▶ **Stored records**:
[Start of section]

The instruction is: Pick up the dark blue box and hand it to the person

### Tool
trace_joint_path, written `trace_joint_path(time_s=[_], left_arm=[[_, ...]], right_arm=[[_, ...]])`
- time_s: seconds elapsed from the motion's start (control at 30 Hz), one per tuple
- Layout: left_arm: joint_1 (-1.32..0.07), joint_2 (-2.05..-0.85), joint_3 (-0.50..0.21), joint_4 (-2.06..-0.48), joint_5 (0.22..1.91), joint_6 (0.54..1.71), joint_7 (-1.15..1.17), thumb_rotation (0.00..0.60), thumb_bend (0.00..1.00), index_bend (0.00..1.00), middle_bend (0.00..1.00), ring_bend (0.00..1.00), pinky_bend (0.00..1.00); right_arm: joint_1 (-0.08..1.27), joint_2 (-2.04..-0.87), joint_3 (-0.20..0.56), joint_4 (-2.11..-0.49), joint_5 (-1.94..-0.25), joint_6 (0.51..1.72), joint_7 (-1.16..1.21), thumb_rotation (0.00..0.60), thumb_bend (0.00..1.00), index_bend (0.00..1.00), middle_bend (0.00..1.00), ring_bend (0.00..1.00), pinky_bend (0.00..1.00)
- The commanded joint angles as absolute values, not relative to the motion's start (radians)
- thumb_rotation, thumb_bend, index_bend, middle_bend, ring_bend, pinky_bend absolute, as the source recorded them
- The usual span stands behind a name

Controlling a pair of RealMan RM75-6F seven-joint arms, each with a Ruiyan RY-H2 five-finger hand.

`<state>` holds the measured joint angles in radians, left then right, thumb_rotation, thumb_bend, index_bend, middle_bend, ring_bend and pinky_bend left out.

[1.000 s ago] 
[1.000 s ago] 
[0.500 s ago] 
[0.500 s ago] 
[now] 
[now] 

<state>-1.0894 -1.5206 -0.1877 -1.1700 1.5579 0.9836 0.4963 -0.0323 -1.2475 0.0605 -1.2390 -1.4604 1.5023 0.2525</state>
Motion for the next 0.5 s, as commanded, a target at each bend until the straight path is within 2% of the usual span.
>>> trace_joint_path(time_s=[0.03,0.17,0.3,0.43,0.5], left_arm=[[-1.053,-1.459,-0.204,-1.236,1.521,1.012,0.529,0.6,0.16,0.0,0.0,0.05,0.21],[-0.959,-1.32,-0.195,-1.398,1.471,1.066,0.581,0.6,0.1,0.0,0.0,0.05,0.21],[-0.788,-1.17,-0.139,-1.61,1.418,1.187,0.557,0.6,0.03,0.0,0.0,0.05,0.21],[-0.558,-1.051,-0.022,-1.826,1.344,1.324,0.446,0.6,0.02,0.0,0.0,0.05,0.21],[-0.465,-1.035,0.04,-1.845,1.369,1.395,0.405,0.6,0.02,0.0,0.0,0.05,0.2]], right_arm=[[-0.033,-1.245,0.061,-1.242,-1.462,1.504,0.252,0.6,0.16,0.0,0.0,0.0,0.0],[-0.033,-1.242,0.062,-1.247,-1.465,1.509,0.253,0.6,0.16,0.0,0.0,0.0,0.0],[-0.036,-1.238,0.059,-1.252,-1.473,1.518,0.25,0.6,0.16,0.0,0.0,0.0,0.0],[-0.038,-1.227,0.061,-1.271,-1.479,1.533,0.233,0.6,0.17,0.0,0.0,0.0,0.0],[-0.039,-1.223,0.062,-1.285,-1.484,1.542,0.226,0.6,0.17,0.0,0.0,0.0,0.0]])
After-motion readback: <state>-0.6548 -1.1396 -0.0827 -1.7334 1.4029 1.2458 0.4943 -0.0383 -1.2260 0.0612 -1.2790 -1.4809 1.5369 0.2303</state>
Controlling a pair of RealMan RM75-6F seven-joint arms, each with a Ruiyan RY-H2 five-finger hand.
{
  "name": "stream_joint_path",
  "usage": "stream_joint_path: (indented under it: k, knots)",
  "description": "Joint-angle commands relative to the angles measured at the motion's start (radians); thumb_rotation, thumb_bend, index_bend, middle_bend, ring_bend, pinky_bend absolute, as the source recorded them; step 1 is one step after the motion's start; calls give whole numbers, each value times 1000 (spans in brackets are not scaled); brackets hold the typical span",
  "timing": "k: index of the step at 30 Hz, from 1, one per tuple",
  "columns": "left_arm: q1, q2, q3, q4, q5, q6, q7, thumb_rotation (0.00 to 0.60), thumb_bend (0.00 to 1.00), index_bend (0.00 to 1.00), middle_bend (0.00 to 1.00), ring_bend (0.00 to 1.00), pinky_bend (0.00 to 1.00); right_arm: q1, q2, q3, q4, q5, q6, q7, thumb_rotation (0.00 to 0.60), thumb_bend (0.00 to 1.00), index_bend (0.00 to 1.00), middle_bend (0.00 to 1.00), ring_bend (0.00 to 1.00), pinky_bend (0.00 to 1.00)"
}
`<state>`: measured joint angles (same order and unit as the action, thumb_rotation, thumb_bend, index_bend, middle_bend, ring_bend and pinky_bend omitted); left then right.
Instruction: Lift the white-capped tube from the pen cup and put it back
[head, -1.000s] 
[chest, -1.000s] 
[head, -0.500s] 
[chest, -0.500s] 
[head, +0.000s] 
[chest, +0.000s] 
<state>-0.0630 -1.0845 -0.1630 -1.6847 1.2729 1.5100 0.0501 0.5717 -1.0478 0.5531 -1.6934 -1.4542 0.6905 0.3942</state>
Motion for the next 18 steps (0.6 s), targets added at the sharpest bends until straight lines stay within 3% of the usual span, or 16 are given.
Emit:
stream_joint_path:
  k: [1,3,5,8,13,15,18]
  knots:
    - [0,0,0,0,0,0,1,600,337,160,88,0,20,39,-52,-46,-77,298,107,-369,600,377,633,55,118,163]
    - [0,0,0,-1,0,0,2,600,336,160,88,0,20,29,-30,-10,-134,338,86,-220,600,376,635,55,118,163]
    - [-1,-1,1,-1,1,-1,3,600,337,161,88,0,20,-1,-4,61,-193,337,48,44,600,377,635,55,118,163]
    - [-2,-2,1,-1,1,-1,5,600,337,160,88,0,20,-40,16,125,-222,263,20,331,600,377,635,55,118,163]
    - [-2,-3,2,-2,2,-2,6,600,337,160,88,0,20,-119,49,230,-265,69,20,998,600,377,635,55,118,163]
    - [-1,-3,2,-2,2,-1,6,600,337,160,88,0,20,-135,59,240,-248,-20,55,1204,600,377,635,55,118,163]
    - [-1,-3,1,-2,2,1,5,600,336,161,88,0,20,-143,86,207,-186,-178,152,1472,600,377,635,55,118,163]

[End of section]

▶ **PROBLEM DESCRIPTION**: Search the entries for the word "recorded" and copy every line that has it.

▶ **RESULT OF THIS EXERCISE**:
- thumb_rotation, thumb_bend, index_bend, middle_bend, ring_bend, pinky_bend absolute, as the source recorded them
  "description": "Joint-angle commands relative to the angles measured at the motion's start (radians); thumb_rotation, thumb_bend, index_bend, middle_bend, ring_bend, pinky_bend absolute, as the source recorded them; step 1 is one step after the motion's start; calls give whole numbers, each value times 1000 (spans in brackets are not scaled); brackets hold the typical span",

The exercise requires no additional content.